# [Dataset section]
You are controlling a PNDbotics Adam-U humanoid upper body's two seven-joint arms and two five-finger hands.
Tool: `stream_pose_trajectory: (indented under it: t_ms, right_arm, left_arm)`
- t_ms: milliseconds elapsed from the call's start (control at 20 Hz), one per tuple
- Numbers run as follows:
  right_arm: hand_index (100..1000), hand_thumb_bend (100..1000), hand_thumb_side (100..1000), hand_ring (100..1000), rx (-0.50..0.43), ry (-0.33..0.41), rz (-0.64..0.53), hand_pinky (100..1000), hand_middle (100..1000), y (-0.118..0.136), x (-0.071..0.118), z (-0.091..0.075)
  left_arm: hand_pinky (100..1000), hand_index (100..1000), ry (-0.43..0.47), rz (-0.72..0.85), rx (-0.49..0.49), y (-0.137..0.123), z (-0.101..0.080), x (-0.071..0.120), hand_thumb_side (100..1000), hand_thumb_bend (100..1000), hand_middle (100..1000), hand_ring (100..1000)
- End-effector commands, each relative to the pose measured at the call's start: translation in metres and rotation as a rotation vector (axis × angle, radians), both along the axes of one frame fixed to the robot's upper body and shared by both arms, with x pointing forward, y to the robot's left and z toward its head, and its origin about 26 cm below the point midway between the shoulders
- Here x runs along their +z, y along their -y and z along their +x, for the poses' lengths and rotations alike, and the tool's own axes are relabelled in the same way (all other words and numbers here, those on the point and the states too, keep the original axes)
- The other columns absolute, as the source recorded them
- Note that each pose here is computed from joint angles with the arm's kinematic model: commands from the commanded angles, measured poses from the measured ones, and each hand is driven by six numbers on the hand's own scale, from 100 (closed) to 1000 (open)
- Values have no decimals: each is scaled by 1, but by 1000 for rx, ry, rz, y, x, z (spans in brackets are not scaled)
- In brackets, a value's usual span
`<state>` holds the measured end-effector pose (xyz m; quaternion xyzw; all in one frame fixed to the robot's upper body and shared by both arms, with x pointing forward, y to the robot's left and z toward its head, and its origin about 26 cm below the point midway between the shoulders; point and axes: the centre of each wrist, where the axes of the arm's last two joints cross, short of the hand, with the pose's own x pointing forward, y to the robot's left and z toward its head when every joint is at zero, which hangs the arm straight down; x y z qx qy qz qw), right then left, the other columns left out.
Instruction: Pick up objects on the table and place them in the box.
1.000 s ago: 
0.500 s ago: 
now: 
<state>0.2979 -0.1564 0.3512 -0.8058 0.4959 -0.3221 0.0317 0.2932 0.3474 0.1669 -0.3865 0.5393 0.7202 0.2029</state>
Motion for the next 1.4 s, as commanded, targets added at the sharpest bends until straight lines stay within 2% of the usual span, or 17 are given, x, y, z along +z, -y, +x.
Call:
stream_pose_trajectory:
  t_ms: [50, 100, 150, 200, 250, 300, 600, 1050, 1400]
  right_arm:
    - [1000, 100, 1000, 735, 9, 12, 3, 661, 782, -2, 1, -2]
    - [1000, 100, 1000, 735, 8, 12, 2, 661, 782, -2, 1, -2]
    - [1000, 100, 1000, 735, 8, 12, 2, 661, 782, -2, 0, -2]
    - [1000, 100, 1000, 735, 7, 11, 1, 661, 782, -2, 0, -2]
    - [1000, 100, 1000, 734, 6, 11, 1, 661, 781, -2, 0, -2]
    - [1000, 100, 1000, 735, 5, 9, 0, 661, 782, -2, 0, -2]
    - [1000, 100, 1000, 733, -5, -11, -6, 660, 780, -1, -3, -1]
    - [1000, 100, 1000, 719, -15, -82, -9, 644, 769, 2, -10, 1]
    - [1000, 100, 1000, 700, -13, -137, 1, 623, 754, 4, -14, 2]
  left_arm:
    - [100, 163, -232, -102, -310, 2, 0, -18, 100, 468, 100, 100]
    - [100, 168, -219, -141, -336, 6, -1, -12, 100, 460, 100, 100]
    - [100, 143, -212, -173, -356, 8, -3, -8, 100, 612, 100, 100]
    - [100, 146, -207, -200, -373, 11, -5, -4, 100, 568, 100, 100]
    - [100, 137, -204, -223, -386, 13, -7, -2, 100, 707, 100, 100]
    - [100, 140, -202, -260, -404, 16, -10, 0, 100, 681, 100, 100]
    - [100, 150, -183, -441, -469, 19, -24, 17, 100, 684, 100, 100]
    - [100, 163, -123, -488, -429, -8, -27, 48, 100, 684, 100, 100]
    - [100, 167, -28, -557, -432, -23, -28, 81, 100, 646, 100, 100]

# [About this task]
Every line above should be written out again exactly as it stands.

# [Answer space]
You are controlling a PNDbotics Adam-U humanoid upper body's two seven-joint arms and two five-finger hands.
Tool: `stream_pose_trajectory: (indented under it: t_ms, right_arm, left_arm)`
- t_ms: milliseconds elapsed from the call's start (control at 20 Hz), one per tuple
- Numbers run as follows:
  right_arm: hand_index (100..1000), hand_thumb_bend (100..1000), hand_thumb_side (100..1000), hand_ring (100..1000), rx (-0.50..0.43), ry (-0.33..0.41), rz (-0.64..0.53), hand_pinky (100..1000), hand_middle (100..1000), y (-0.118..0.136), x (-0.071..0.118), z (-0.091..0.075)
  left_arm: hand_pinky (100..1000), hand_index (100..1000), ry (-0.43..0.47), rz (-0.72..0.85), rx (-0.49..0.49), y (-0.137..0.123), z (-0.101..0.080), x (-0.071..0.120), hand_thumb_side (100..1000), hand_thumb_bend (100..1000), hand_middle (100..1000), hand_ring (100..1000)
- End-effector commands, each relative to the pose measured at the call's start: translation in metres and rotation as a rotation vector (axis × angle, radians), both along the axes of one frame fixed to the robot's upper body and shared by both arms, with x pointing forward, y to the robot's left and z toward its head, and its origin about 26 cm below the point midway between the shoulders
- Here x runs along their +z, y along their -y and z along their +x, for the poses' lengths and rotations alike, and the tool's own axes are relabelled in the same way (all other words and numbers here, those on the point and the states too, keep the original axes)
- The other columns absolute, as the source recorded them
- Note that each pose here is computed from joint angles with the arm's kinematic model: commands from the commanded angles, measured poses from the measured ones, and each hand is driven by six numbers on the hand's own scale, from 100 (closed) to 1000 (open)
- Values have no decimals: each is scaled by 1, but by 1000 for rx, ry, rz, y, x, z (spans in brackets are not scaled)
- In brackets, a value's usual span
`<state>` holds the measured end-effector pose (xyz m; quaternion xyzw; all in one frame fixed to the robot's upper body and shared by both arms, with x pointing forward, y to the robot's left and z toward its head, and its origin about 26 cm below the point midway between the shoulders; point and axes: the centre of each wrist, where the axes of the arm's last two joints cross, short of the hand, with the pose's own x pointing forward, y to the robot's left and z toward its head when every joint is at zero, which hangs the arm straight down; x y z qx qy qz qw), right then left, the other columns left out.
Instruction: Pick up objects on the table and place them in the box.
1.000 s ago: 
0.500 s ago: 
now: 
<state>0.2979 -0.1564 0.3512 -0.8058 0.4959 -0.3221 0.0317 0.2932 0.3474 0.1669 -0.3865 0.5393 0.7202 0.2029</state>
Motion for the next 1.4 s, as commanded, targets added at the sharpest bends until straight lines stay within 2% of the usual span, or 17 are given, x, y, z along +z, -y, +x.
Call:
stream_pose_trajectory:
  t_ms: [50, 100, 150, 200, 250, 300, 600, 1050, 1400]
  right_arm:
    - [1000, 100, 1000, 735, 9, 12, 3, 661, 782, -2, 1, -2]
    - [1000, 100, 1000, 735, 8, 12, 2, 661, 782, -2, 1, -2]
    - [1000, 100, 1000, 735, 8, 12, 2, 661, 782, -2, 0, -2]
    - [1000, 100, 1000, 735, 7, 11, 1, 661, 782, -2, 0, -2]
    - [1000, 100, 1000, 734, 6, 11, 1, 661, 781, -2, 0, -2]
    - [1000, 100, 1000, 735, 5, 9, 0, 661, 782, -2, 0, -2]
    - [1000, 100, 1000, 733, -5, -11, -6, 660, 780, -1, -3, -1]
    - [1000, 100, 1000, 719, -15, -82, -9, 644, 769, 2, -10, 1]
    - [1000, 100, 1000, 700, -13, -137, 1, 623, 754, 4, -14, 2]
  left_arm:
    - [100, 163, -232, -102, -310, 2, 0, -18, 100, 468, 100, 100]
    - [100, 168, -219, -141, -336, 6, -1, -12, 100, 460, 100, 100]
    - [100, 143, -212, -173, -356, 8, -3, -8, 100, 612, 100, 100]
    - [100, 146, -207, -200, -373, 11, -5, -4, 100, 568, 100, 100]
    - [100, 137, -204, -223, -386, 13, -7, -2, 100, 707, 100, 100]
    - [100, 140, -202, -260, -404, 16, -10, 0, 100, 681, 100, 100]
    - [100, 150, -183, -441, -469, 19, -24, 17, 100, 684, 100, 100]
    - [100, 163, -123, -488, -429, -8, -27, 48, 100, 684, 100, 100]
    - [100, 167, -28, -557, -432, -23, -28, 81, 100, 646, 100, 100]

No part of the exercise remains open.